The company will shutter 18 Sears stores and two Kmart locations, real estate investment trust Seritage Growth Properties confirmed in a Securities and Exchange Commission filing.
The Sears store at Burnsville Center is on the list of closures.
The move adds to a steady drip of closures that now add up to more than 260 for the year, leaving the company with more than 1,100 remaining locations.
The iconic American department-store chain has buckled under pressure from online competitors, having failed to reinvent its brick-and-mortar experience.
The company acknowledged in March that there was "substantial doubt" it would survive on its own, though CEO Eddie Lampert has since blasted critics and said Sears is "fighting like hell" to carry on.
Sears Holdings has already shed $1 billion in costs this year, mostly through stores closures, and raised cash by selling its Craftsman brand to Stanley Black & Decker.
The latest round of stores will begin liquidation sales by June 30 and will close by mid-September, Sears said in a statement.

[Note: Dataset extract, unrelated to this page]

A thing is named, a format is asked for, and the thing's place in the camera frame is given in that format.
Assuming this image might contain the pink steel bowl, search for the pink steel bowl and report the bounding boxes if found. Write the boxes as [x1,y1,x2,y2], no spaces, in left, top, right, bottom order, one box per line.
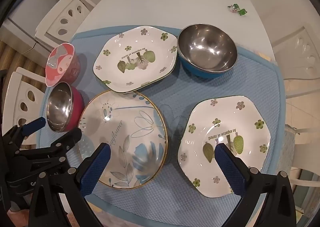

"We understand that members may be disappointed when we close a store, but our Shop Your Way membership platform, websites and mobile apps allow us to maintain these valued relationships long after a store closes its doors," the company said. "As a result, we hope to maintain and even grow our relationships with the members who shopped this location."
Business Insider reported that the list of stores set to close includes three in Ohio, three in New York, two in Texas and two in Maryland. USA TODAY could not immediately confirm those locations.
The company was spending about $11.2 million annually in rent on the 20 leases, according to Seritage, which was formed in 2015 in a sale-leaseback deal that provided Sears with financial aid and real-estate flexibility.
The company will owe Seritage one year of rent plus one year of annual operating expenses as an early termination fee.
Lampert's investment firm owns 43.5% of the limited partnership units of Seritage and controls 7.9% of its voting power.
The move was similar to transactions favored by investors in legacy retailers whose real estate is considered more valuable than their actual business.